The U.S. labor market presents unprecedented challenges in talent recruitment and retention. With record-low unemployment, per the latest Bureau of Labor Statistics findings, talent acquisition professionals are finding talent attraction to be a more difficult challenge that requires new ways of thinking.
Additionally, with voluntary turnover having an inverse correlation to unemployment, talent management professionals have a similarly sophisticated task to retain employees.
Both of these HR groups must find a way to deal with new talent marketplace dynamics. Big data is a powerful tool that can help.
As luck would have it, the marketplace is becoming increasingly complex while big data and analytics are becoming more intricate. The challenge and the solution are developing at the same pace.
According to LinkedIn's Global Recruiting Trends for 2018, 50 percent of HR professionals consider data very important in shaping recruiting and hiring, yet just 18 percent have adopted the use of data. Fifty-six percent of respondents believe data can help increase retention and 39 percent believe data can help predict candidate success. Yet, barriers to using data are often cited — from a perceived poor quality of data to lack of knowledge about where to get it and how to use it.
According to a Human Capital Institute survey, as much as 80 percent of HR practitioners say their business leaders still rely on "gut feeling" to make talent decisions. How many leaders would admit to making inventory purchasing decisions or setting a sales plan target based on "gut feeling?" Yet, organizational talent is likely a bigger asset than its inventory.
So how can data analytics help talent acquisition and talent management professionals succeed in this marketplace? The solution can be found in three distinct yet equally important data sets — and the application of them in conjunction with each other — to build a comprehensive picture of the talent landscape and enable data-driven hiring decisions.
1. Internal Talent Acquisition Data
Understanding how to capture and use internal data can help improve the recruitment process and hiring decisions from talent attraction (employment brand and review scores), to process effectiveness (channel effectiveness analytics, time-to-fill drivers, candidate-to-hire conversion ratios and offer declines), to candidate profile (demographics, education, compensation, experience matching and more).
For example, channel effectiveness analytics can help direct advertising dollars and indicate candidate profiles that are a good fit. Understanding conversion ratios can help identify issues in the process and where opportunities may exist. Looking at sub-cycle times can offer a better picture than overall time-to-fill, since it shows specifically where improvements can be made. Offer-decline analysis can provide insight into the reasons a preferred candidate chooses not to join the organization.
2. Internal Talent Management Data
Looking at data analytics can help improve your understanding of employee retention. How do training and development, educational background and organizational design impact performance? How do compensation, performance and commute distance impact retention? What other drivers impact performance and retention?

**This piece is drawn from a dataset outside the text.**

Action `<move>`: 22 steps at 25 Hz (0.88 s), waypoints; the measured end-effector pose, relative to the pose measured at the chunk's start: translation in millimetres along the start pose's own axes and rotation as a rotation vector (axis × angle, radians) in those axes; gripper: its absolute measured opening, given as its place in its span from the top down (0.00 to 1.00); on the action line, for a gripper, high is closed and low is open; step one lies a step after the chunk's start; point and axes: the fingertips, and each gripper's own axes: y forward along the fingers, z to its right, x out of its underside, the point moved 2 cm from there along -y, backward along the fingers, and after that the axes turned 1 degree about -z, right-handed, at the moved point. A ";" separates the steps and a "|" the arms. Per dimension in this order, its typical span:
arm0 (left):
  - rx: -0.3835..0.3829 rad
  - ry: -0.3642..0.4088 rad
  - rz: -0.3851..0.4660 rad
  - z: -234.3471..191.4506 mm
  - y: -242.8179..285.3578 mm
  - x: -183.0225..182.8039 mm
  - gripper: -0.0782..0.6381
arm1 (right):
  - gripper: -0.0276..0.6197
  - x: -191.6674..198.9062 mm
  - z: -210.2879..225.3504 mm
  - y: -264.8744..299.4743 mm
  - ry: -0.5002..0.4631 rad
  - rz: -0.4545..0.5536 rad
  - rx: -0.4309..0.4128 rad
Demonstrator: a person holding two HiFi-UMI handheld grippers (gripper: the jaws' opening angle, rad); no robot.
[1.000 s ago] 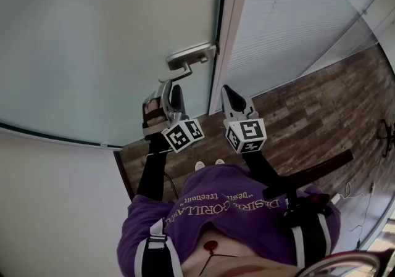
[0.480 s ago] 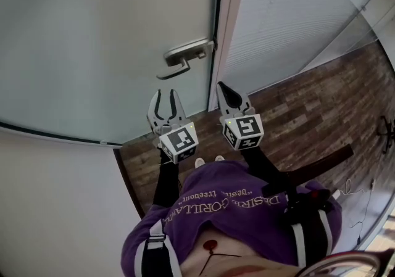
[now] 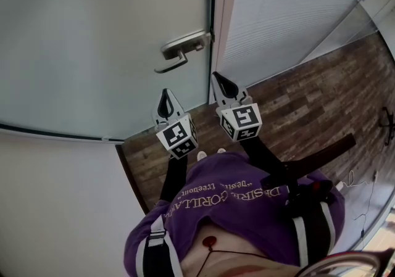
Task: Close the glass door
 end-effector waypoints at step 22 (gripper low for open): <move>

These are just some of the key business questions talent analytics can answer. Some of this data requires thorough analysis of HR, compensation and performance metrics, while others can be easier to obtain directly through stay surveys and exit surveys.
3. External Market Data
External data can tell an interesting story. Review competitive activity, compensation and benefits benchmarks, policies that reflect industry realities (from telecommuting to flex-time), labor supply and demand, talent demographics and so on. These are critical in making talent acquisition and talent management effective in a competitive marketplace.
For example, the next time you backfill a role, consider what the market (or your competition) would pay for the skill set you seek instead of the role's internal comp range or former occupant's salary.
Tying Everything Together
It is when these three data sets are used in conjunction that amazing things can start to happen. Hiring choices can be made that focus on long-term employee retention and maximizing performance while reflecting marketplace conditions. Employee management decisions can be made with an emphasis on organizational effectiveness and employee retention. And data can be used to validate the quality of these decisions and make course adjustments as needed.
Insights from existing employees and talent management should be included in talent acquisition strategy. This, in turn, can be used to design sourcing strategies targeting active candidates where the right hires can lead to improved performance and retention. Feeding this data back to the beginning of the process is critical to having an effective and cohesive talent strategy.